■ Problem requirements: The answer must be the number of lines in the listing below that contain "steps", and nothing else.

.....

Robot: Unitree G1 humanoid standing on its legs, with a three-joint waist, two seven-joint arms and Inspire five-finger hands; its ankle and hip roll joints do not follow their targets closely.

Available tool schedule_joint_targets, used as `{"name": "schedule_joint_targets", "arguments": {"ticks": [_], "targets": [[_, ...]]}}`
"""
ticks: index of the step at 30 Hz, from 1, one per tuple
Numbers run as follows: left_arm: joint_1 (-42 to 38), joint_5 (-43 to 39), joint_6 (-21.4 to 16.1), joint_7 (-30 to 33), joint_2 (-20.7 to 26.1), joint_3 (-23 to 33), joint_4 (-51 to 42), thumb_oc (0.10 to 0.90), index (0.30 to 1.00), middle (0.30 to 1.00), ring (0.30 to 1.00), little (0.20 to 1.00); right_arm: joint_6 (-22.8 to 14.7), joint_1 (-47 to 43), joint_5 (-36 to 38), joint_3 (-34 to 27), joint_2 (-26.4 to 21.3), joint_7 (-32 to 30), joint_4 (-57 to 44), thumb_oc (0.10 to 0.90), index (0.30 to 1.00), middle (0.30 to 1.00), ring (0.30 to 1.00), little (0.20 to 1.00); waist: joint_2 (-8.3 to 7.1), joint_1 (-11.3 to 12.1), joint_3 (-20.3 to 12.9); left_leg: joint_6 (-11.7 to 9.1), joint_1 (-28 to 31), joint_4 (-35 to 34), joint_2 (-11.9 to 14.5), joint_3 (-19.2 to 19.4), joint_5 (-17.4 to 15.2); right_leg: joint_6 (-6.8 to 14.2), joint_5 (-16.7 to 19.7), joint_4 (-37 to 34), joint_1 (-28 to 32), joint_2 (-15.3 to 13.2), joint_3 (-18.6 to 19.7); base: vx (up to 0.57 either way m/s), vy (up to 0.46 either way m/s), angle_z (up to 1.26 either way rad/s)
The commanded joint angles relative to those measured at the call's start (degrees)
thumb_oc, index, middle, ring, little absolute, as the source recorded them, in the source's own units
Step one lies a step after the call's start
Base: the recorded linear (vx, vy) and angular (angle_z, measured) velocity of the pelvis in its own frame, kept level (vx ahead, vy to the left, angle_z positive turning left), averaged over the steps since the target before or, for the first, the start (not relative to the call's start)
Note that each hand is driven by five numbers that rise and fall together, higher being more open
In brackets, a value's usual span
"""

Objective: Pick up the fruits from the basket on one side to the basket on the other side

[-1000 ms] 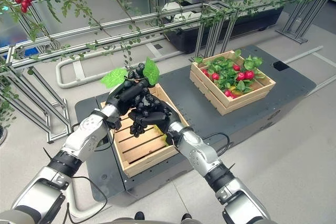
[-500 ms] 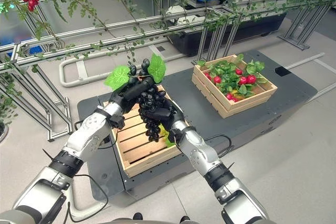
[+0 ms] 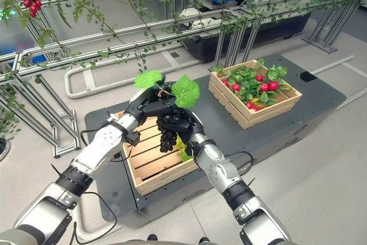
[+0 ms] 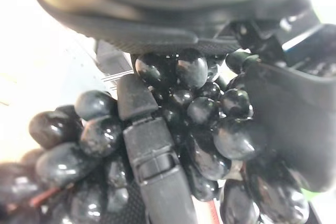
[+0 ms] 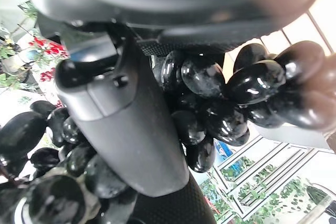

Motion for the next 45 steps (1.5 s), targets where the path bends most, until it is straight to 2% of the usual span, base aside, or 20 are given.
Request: {"name": "schedule_joint_targets", "arguments": {"ticks": [1,10,17,24,29,40,45], "targets": [[-2.5,7.1,-4.0,8.2,5.9,4.7,7.3,0.800,0.900,0.900,0.900,0.900,-10.5,-1.0,2.7,-6.1,2.6,2.3,-6.6,0.400,0.300,0.300,0.300,0.300,-0.52,-0.5,-6.4,-0.4,-0.5,0.1,0.1,1.4,-5.3,-0.9,-3.2,0.1,0.7,-1.1,0.7,0.01,0.004,-0.04],[3.9,8.8,-4.8,9.1,6.4,8.6,6.8,0.800,0.900,0.900,0.900,0.900,-9.7,5.3,1.2,-12.6,-1.0,4.8,-5.8,0.400,0.300,0.300,0.300,0.300,-0.29,-2.1,-6.1,-0.3,0.1,0.1,0.7,3.0,-5.7,-0.8,-3.2,0.1,0.3,-0.5,2.4,0.01,0.008,-0.10],[7.2,7.0,-6.0,10.9,6.3,10.8,7.4,0.800,0.900,0.900,0.900,0.900,-9.7,10.1,0.2,-16.6,-2.6,6.3,-5.1,0.400,0.300,0.300,0.300,0.300,-0.29,-3.3,-5.8,-0.3,0.7,0.1,1.1,4.5,-5.9,-0.7,-2.9,0.1,0.1,-0.3,3.6,0.02,-0.002,-0.14],[10.3,6.2,-12.5,16.9,3.8,14.7,8.1,0.800,0.900,0.900,0.900,0.900,-8.6,15.1,-0.2,-21.0,-3.5,7.0,-3.1,0.400,0.300,0.300,0.300,0.300,-0.59,-4.6,-5.3,-0.4,1.3,0.1,1.5,5.6,-6.2,-0.8,-2.8,0.1,-0.1,0.0,4.8,0.02,-0.011,-0.13],[11.2,11.3,-16.9,22.2,1.9,16.7,7.6,0.800,0.900,0.900,0.900,0.900,-7.9,17.7,-0.1,-22.7,-3.0,8.4,-1.8,0.400,0.300,0.300,0.300,0.300,-0.97,-5.5,-5.1,-0.5,1.6,0.1,1.6,6.3,-6.4,-0.9,-2.8,0.1,-0.2,0.1,5.4,0.02,-0.015,-0.11],[10.8,27.9,-24.0,33.4,4.7,16.1,5.0,0.800,0.900,0.900,0.900,0.900,-7.8,19.4,0.3,-22.4,-1.7,8.5,-2.0,0.400,0.300,0.300,0.300,0.300,-0.99,-6.2,-4.7,-0.6,1.7,0.1,1.6,6.7,-6.6,-0.9,-2.5,0.1,-0.5,0.2,6.2,0.00,-0.003,-0.06],[10.9,27.8,-24.6,32.2,5.4,15.5,4.6,0.800,0.900,0.900,0.900,0.900,-8.0,19.4,0.9,-22.4,-1.5,9.2,-1.8,0.400,0.300,0.300,0.300,0.300,-0.91,-6.2,-4.7,-0.7,1.8,0.1,1.6,6.8,-6.7,-0.9,-2.6,0.1,-0.5,0.2,6.3,0.00,0.001,-0.01]]}}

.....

■ Task response: 2